Reproduce all of the data below without alteration; exclude every picture.

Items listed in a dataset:
◆ ◆ ◆
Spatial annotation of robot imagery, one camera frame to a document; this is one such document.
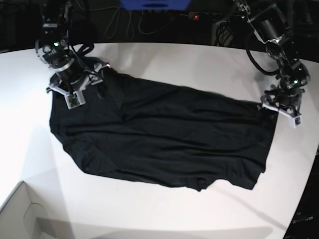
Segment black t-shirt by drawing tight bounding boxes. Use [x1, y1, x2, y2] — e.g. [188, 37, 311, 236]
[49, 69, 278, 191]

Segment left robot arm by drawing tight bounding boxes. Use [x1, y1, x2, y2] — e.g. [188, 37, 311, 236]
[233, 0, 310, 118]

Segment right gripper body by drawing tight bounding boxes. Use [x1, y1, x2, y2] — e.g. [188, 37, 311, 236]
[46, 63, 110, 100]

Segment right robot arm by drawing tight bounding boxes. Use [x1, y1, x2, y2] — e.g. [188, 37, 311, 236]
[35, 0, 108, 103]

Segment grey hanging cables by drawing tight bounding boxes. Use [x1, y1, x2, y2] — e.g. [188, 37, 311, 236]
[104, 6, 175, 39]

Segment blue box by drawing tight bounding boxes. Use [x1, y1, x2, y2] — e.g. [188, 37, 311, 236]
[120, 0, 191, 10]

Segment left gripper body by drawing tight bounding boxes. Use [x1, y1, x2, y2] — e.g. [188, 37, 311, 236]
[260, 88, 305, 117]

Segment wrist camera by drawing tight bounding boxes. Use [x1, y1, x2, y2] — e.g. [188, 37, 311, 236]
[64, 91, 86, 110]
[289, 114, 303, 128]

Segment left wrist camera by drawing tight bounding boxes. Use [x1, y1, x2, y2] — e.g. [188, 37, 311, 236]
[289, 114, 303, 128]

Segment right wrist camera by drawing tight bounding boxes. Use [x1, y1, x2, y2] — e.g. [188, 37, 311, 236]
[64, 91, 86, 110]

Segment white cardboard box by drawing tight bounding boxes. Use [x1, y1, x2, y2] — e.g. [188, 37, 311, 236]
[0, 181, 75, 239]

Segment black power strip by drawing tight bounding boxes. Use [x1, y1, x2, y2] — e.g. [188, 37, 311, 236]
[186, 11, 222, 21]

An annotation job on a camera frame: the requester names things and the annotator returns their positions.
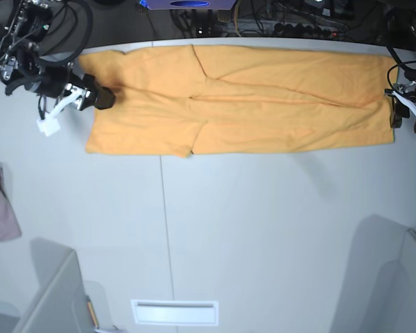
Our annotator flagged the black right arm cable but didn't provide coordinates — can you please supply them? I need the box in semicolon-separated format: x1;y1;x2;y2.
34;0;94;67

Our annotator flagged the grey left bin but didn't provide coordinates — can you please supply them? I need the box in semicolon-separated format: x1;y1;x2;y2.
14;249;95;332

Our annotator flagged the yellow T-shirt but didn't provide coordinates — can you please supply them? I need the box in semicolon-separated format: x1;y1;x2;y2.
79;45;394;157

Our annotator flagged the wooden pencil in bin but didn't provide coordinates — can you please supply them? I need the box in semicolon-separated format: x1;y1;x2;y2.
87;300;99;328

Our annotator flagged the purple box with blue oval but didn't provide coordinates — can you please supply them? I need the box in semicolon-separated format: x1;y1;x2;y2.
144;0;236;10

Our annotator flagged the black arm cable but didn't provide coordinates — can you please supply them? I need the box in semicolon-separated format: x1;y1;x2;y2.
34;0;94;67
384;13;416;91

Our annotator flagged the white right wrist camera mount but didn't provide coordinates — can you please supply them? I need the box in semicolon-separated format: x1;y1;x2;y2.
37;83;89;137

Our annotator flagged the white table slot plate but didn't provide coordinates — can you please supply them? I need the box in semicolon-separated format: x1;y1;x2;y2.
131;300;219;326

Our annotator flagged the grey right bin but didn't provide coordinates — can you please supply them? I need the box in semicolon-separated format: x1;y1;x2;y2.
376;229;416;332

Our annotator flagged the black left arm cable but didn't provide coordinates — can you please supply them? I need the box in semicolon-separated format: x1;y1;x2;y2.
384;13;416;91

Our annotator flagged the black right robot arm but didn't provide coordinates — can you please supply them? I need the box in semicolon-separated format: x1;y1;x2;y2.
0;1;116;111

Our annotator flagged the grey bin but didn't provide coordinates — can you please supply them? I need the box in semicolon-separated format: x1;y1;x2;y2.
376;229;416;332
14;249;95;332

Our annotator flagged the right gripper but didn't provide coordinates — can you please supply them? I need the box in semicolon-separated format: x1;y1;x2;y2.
◆ ◆ ◆
● **Solution to the problem**
Spatial annotation of robot imagery, one camera frame to a document; this is one such document.
Segment black t-shirt by drawing tight bounding boxes. Use [x1, y1, x2, y2] — e.g. [188, 37, 311, 236]
[49, 69, 278, 191]

Segment left robot arm by drawing tight bounding boxes. Use [x1, y1, x2, y2] — e.g. [188, 37, 311, 236]
[233, 0, 310, 118]

Segment right gripper body by drawing tight bounding boxes. Use [x1, y1, x2, y2] — e.g. [188, 37, 311, 236]
[46, 63, 110, 100]

Segment right robot arm by drawing tight bounding boxes. Use [x1, y1, x2, y2] — e.g. [188, 37, 311, 236]
[35, 0, 108, 103]

Segment grey hanging cables by drawing tight bounding boxes. Use [x1, y1, x2, y2] — e.g. [188, 37, 311, 236]
[104, 6, 175, 39]

Segment blue box by drawing tight bounding boxes. Use [x1, y1, x2, y2] — e.g. [188, 37, 311, 236]
[120, 0, 191, 10]

Segment left gripper body by drawing tight bounding boxes. Use [x1, y1, x2, y2] — e.g. [188, 37, 311, 236]
[260, 88, 305, 117]

Segment wrist camera by drawing tight bounding boxes. Use [x1, y1, x2, y2] — e.g. [188, 37, 311, 236]
[64, 91, 86, 110]
[289, 114, 303, 128]

Segment left wrist camera by drawing tight bounding boxes. Use [x1, y1, x2, y2] — e.g. [188, 37, 311, 236]
[289, 114, 303, 128]

Segment right wrist camera by drawing tight bounding boxes. Use [x1, y1, x2, y2] — e.g. [188, 37, 311, 236]
[64, 91, 86, 110]

Segment white cardboard box by drawing tight bounding boxes. Use [x1, y1, x2, y2] — e.g. [188, 37, 311, 236]
[0, 181, 75, 239]

Segment black power strip by drawing tight bounding boxes. Use [x1, y1, x2, y2] — e.g. [188, 37, 311, 236]
[186, 11, 222, 21]

An annotation job on a camera frame: the requester names things and the annotator returns their positions.
Our annotator flagged the black right arm cable but didn't provide coordinates — can you please supply them? I need the box in semicolon-separated format: x1;y1;x2;y2.
34;0;94;67

Our annotator flagged the grey left bin but didn't provide coordinates — can you please supply them? I need the box in semicolon-separated format: x1;y1;x2;y2.
14;249;95;332

Our annotator flagged the yellow T-shirt but didn't provide coordinates — can you please supply them? I need the box in semicolon-separated format: x1;y1;x2;y2.
79;45;394;157

Our annotator flagged the wooden pencil in bin but didn't provide coordinates — can you please supply them? I need the box in semicolon-separated format: x1;y1;x2;y2.
87;300;99;328

Our annotator flagged the purple box with blue oval but didn't provide coordinates — can you please supply them? I need the box in semicolon-separated format: x1;y1;x2;y2.
144;0;236;10

Our annotator flagged the black arm cable but didn't provide coordinates — can you please supply them? I need the box in semicolon-separated format: x1;y1;x2;y2.
34;0;94;67
384;13;416;91

Our annotator flagged the white right wrist camera mount but didn't provide coordinates — can you please supply them? I need the box in semicolon-separated format: x1;y1;x2;y2.
37;83;89;137

Our annotator flagged the white table slot plate but didn't provide coordinates — can you please supply them? I need the box in semicolon-separated format: x1;y1;x2;y2.
131;300;219;326

Our annotator flagged the grey right bin but didn't provide coordinates — can you please supply them? I need the box in semicolon-separated format: x1;y1;x2;y2.
376;229;416;332

Our annotator flagged the black left arm cable but didn't provide coordinates — can you please supply them? I need the box in semicolon-separated format: x1;y1;x2;y2.
384;13;416;91

Our annotator flagged the black right robot arm but didn't provide coordinates — can you please supply them? I need the box in semicolon-separated format: x1;y1;x2;y2.
0;1;116;111

Our annotator flagged the grey bin but didn't provide coordinates — can you please supply them? I need the box in semicolon-separated format: x1;y1;x2;y2.
376;229;416;332
14;249;95;332

Our annotator flagged the right gripper but didn't provide coordinates — can you please supply them? I need the box in semicolon-separated format: x1;y1;x2;y2.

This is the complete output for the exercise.